# A New Kawasaki ATV coming...



## Gallop (Feb 26, 2010)

I hear that a new Kawasaki ATV is coming....

*Being released in June....*

:bigok:


----------



## team_mudnut (Mar 6, 2013)

Any ideals of what it is? Maybe a brute 1200:rock-on:


----------



## chrisd11 (Feb 3, 2014)

that would be sweet if they made a bigger brute


----------



## Audible Silence (Nov 5, 2013)

awwww i just bought mine in november... oh well. 
it'll prolly be a 1000 class.


----------



## SLVRBRT (Jun 27, 2012)

Probly a new kids quad. Haha.

Sent from my SGH-I747M using Tapatalk


----------



## Gallop (Feb 26, 2010)

I have no idea heard this from a member from this forum. He is on the kawiriders forum also! 

Solid lead....


----------



## NMKawierider (Apr 11, 2009)

VFJ announced it on KR. All we can do is wait and see. Sense the V has been out of production for a while I'll almost bet its a new "Gade-kill'n" 4wd 1000cc KFX. It's also been said the revamp of the Brute frame was a prelude to a larger CC mill.


----------



## team_mudnut (Mar 6, 2013)

NMKawierider said:


> VFJ announced it on KR. All we can do is wait and see. Sense the V has been out of production for a while I'll almost bet its a new "Gade-kill'n" 4wd 1000cc KFX. It's also been said the revamp of the Brute frame was a prelude to a larger CC mill.

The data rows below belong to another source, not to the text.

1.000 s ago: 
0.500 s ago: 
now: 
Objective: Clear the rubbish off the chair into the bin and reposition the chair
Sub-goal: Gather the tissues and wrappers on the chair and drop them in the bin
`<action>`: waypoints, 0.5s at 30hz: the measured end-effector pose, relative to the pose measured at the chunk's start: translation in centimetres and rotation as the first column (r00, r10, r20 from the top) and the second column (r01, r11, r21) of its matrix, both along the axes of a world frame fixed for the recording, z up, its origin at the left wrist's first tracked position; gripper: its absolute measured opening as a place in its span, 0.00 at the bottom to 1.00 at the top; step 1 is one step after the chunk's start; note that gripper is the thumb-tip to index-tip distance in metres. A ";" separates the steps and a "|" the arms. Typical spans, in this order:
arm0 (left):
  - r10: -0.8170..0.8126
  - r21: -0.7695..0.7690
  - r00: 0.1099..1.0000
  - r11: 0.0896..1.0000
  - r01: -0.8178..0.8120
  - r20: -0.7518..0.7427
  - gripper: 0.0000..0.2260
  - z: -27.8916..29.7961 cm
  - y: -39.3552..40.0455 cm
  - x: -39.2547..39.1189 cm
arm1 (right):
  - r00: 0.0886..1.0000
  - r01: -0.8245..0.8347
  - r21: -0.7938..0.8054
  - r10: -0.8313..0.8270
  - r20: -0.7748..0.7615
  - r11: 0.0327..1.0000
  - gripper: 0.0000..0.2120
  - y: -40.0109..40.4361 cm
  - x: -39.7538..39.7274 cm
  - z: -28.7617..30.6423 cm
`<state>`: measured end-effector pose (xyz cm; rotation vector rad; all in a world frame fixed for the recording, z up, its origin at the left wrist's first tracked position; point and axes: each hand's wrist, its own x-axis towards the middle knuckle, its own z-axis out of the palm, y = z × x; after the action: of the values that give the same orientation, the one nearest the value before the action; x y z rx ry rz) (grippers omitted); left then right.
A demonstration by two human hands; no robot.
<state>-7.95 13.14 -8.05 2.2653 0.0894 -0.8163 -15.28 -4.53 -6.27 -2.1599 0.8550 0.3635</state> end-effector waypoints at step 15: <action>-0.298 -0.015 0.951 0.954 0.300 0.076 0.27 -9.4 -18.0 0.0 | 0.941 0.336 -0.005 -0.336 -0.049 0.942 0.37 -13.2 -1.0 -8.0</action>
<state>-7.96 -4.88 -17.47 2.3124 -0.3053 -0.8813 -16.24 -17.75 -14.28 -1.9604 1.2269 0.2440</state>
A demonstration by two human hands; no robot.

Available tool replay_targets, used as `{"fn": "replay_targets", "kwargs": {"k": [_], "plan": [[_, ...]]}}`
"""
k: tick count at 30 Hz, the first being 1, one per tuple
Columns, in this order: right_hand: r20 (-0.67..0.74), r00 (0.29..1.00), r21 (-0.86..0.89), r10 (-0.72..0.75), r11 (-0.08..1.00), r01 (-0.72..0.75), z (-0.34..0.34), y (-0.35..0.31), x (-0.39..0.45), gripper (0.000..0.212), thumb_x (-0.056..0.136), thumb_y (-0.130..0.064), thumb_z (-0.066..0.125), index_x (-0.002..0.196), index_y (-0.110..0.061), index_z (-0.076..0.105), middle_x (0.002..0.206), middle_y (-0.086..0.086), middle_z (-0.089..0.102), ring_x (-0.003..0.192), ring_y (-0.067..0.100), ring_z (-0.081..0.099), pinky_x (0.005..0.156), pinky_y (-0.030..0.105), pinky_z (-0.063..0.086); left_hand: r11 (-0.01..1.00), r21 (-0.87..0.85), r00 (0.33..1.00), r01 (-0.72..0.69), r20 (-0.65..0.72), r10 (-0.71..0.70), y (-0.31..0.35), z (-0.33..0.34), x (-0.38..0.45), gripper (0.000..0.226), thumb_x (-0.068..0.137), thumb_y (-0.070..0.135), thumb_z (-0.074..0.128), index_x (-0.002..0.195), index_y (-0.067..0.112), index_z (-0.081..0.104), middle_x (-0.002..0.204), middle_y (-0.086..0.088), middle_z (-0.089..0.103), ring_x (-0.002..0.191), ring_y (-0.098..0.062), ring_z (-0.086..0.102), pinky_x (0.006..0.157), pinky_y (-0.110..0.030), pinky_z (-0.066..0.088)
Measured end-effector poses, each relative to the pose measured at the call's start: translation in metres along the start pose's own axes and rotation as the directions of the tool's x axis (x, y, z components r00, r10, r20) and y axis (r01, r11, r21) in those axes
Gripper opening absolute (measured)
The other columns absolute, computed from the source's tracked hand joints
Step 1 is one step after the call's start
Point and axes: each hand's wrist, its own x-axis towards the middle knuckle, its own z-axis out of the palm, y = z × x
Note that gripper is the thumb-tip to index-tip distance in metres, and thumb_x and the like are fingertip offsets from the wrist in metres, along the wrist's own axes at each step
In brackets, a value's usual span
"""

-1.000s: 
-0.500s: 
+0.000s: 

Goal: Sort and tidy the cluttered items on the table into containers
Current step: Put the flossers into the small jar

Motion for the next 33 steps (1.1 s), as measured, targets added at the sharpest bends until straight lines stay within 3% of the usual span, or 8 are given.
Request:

I would buy a 4wd kfx if it was irs. that would be one bad mama jammer.


----------



## spedeg316 (Apr 19, 2014)

1000cc brute - 100% bad arse. i'd stand in line for that!


----------



## Gallop (Feb 26, 2010)

All we can do is wait....


----------



## Audible Silence (Nov 5, 2013)

IDEA JUST HIT ME!!

so... what if its a "mud-pro" version like what polaris and can-am have with the radiator already relocated and the snorkels already installed???? also prolly have nice tire/wheel combo and proper clutching.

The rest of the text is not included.